There are several different types of surgery for women with endometriosis, with varying degrees of success, which broadly fall into the two categories of conservative (e.g. excision or ablation) and radical (e.g. partial or complete remove of affected organs). I’ve spoken about the success rates of different surgeries before, but I’ve yet to discuss the success of surgery in the context of what type of endometriosis is being operated on. So, first off, a basic reminder of the different types of endometriosis. There are superficial endometriotic implants, which appear on the surface of organs like the ones in the picture below. These implants come in a variety of colours such a red, blue or black and generally the colour denotes how active the implant is.
In this picture you can see some blue implants as well as reddish-brown ones.
Picture courtesy of endometriosiszone.org
Then there are endometriotic cysts (endometrioma) which usually occur on the ovary and can range from as small as a pea to as large as a melon.
The endometrioma is the dark reddish-purple patch in the middle of the picture.
Picture courtesy of endometriosiszone.org
And there is also deeply infiltrating endometriosis (DIE) which can be one of the most difficult types to visualise and hence, operate on. The reason this type of endometriosis is so difficult to see is that the implants can be very small, up the point of being microscopic and so, invisible to the naked eye. The reason it is known as deeply infiltrating is that, unlike superficial endometriosis, DIE can ‘burrow into’ organs at depths ranging from 2mm to over 15mm and this is thought to be a significant cause of the very painful symptoms associated with endometriosis.
I’m going to focus on DIE for the rest of this post because the article I’ve come across recently is about the success of surgery for this type of endometriosis. The article in question followed 193 women with and without DIE, undergoing excisional surgery in the Päijät-Häme Central Hospital, Lahti, Finland. Women undergoing surgery for DIE were found to have significantly higher rASRM scores than those with other forms of the disease.
rASRM, to clarify, stands for the revised scoring system of the American Society of Reproductive Medicine, who devised this scheme to classify the severity of different kinds of endometriosis. It is based on several features found inside the pelvis during surgery such as type, size and location of endometriosis, as well as the presence and severity of adhesions. The scoring system then classifies the endometriosis into one of four stages; minimal, mild, moderate or severe (although it is worth noting that severity of endometriosis appears to have little bearing on severity of symptoms). In this Finnish study, women with DIE had average rASRM scores that were very close to classing them with severe endometriosis. Women without DIE had average rASRM scores that would classify them as having moderate disease.
This study also found that women with DIE had significantly more previous surgeries for endometriosis and more were indicated for surgery because of pain. With respect to the surgical procedures performed; 60% of women with DIE had surgical excision of peritoneal lesions compared to 82% of those without DIE. This could be reflecting the difficulty of removing lesions in women with DIE, or it may be that women with DIE do not have as many peritoneal lesions.
92% of women with DIE had to have adhesions cut away compared to 69% of women without DIE. This might be reflective of the fact that women with DIE have had more previous surgeries, which would increase the chances of adhesions forming.

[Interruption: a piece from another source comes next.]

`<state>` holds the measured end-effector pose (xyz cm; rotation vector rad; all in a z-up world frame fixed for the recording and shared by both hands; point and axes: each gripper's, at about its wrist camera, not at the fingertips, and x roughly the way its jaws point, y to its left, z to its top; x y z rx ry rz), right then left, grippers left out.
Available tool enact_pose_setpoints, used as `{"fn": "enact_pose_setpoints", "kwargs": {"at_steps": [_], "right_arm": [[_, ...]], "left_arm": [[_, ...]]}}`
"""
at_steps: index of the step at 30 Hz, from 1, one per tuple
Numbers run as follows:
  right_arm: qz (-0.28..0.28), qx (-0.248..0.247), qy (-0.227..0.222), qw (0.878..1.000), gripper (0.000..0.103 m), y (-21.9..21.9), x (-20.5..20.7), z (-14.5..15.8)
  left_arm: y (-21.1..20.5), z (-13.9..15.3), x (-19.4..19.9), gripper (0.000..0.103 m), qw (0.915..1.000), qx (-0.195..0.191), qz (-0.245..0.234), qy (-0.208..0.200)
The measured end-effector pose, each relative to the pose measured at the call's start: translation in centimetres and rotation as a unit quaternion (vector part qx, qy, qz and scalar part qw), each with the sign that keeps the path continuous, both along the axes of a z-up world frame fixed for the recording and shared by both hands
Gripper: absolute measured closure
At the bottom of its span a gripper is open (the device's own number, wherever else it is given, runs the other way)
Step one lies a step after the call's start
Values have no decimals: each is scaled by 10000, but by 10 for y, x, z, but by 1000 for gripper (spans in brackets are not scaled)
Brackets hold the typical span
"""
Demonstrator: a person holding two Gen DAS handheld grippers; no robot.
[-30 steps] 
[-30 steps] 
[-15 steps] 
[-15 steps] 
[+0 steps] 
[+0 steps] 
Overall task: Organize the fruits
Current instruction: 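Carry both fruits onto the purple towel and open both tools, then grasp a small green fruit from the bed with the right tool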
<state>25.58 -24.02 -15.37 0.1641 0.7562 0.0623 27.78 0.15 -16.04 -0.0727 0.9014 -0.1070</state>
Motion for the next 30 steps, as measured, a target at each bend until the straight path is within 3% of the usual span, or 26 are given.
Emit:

Interestingly, 32% of women with DIE had a hysterectomy of some variety, compared to only 8% of women without DIE. The reason for this could be that, because deeply infiltrating lesions can be very challenging and time consuming to remove individually (hence, increasing the likelihood of serious complications arising), surgeons may opt for complete removal of the uterus as a quicker and safer procedure.
This study also looked at the completeness of excision of endometriosis during a single operation. Women with DIE compared favourably to those without in this aspect as complete excision was reported in 95% and 97% of cases respectively. However, excision during a laparoscopic surgery for DIE was only complete in 79% in of cases compared to 95% complete removal of endometriosis in women without DIE.
The final important finding of this study was that deep lesions are frequently found outside of the ‘typical’ locations i.e. the uterus, ovaries etc. This is significant because gynaecological surgeons may be unfamiliar with operating in atypical locations, therefore a multidisciplinary approach may be required involving additional specialist surgeons.
Then there is the issue of should patients have preoperative medical therapy? On the one hand some studies suggest that medical therapy before surgery may reduce the risk of complications arising during surgery. However some eminent specialists in endometriosis surgery forgo the use of drugs that may suppress endometriosis due to the fact that they may make the endometriotic implants harder to see whilst operating. If you are due to have surgical treatment for endometriosis anytime soon, these are issues you should raise with your surgeon. It is also important to remember that, if you do have deeply infiltrating endometriosis and are due for surgical excision, it is in your best interest to have a surgeon who is well experienced in this type of procedure and familiar with the problems this type of endometriosis can present.
Whilst we must always remember that one, relatively small, study such as this does not set the standard for all surgeries for DIE, it does give us a good example of what can be expected, the problems faced by patients and surgeons, and perhaps ways in which we can improve the surgical treatment of endometriosis.